Magnitude differences measured for objects found in the overlapping pointings using a fixed aperture of 6 arcsec in the r band (rSDSS). Each point corresponds to a point source in one of the overlapping areas (distinguished here by the colors). The light symbols are the magnitude differences before correcting for the PSF of each tile, and the heavy symbols are the magnitude differences after that correction is applied. The error bars are those of the individual tiles, added in quadrature.
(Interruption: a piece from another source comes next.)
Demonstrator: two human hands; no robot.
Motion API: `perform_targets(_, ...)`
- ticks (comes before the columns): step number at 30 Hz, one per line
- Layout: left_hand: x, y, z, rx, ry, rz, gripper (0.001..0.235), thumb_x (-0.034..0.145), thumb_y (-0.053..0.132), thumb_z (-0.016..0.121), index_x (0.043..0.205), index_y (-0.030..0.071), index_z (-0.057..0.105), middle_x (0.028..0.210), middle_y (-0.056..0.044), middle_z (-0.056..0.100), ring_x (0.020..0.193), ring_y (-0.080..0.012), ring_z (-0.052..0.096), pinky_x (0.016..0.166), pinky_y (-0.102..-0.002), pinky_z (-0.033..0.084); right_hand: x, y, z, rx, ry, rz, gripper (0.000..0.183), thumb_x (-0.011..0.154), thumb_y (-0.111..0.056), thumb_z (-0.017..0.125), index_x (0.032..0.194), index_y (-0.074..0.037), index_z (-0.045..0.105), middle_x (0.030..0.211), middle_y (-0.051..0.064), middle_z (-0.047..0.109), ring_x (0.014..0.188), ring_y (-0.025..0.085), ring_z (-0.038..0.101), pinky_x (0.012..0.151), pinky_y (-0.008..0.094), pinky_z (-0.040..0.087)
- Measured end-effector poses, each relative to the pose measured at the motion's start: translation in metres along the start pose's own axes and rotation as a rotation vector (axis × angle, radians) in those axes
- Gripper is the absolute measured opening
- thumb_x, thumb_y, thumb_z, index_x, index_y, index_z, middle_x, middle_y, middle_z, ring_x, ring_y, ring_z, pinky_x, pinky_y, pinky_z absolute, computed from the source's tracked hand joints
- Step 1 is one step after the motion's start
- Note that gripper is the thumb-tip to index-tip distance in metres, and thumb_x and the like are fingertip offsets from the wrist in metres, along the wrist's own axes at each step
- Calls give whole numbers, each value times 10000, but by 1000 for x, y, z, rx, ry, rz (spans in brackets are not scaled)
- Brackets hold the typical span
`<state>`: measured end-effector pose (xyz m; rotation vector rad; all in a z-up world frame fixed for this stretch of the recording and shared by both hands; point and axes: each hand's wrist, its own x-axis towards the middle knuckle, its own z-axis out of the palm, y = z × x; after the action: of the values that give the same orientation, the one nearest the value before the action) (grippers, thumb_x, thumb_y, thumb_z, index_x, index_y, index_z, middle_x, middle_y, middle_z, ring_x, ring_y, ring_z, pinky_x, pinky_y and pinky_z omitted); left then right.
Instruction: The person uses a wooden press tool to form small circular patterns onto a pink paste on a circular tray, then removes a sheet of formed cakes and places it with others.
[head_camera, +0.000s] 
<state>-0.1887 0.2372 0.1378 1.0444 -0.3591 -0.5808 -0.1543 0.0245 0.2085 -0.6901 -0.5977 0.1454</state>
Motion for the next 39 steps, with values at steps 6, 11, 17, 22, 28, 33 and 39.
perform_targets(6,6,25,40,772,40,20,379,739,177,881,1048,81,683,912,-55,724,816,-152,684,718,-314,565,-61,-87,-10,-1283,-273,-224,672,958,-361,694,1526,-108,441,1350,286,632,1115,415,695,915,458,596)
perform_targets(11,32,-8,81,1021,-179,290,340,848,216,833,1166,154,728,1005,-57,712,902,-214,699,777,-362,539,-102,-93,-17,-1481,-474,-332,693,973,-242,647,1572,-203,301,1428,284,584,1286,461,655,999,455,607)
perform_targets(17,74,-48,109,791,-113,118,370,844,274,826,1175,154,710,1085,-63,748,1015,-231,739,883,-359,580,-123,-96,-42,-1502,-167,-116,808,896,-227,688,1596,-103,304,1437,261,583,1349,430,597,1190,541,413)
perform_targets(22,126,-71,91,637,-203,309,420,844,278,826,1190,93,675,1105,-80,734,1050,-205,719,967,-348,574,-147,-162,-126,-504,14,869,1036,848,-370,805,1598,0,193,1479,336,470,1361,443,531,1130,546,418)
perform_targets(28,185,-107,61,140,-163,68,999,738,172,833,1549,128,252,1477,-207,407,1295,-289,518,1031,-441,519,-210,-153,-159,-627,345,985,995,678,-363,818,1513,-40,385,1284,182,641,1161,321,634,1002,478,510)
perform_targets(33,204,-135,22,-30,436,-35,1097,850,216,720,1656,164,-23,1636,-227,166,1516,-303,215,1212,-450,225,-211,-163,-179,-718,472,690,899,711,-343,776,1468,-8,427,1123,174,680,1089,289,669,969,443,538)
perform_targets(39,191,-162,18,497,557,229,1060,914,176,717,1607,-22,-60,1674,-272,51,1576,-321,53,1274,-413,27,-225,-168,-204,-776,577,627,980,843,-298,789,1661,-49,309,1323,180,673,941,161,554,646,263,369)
5.2. Comparison with other surveys

We further test the quality of the data by comparing our photometry with that from other surveys. The broad band photometry is compared with that from SDSS and HSC-SSP, while the narrow band photometry is compared with synthetic photometry derived by convolving SDSS spectra with the J-PAS filters, as detailed below:

Broad band photometry. We compare the broad band photometry of miniJPAS with that of SDSS and HSC-SSP. We use sources with no warnings or flags and the MAG_AUTO photometry, which is a proxy for the total magnitude. For this comparison we use colors, as they best reflect the SEDs of the sources. Colours are also very useful to check the quality of the relative calibration in miniJPAS. We show in Fig. 14 the (r − i) color difference between miniJPAS and SDSS/HSC-SSP as a function of the miniJPAS r-band for both point-like and extended sources (point sources are defined as having CLASS_STAR > 0.9). The colors in miniJPAS are generally consistent with those in SDSS and HSC-SSP. The lack of systematic shifts in the comparison with SDSS confirms the quality of the calibration. As expected, the scatter is larger in the comparison with SDSS than with HSC-SSP, because of the shallower depth reached by SDSS. We obtain similar results when comparing the colors from other broad bands. The good agreement for both point and extended sources confirms not only the quality of the calibration, but also that we can trust the SEDs of galaxies for extragalactic studies.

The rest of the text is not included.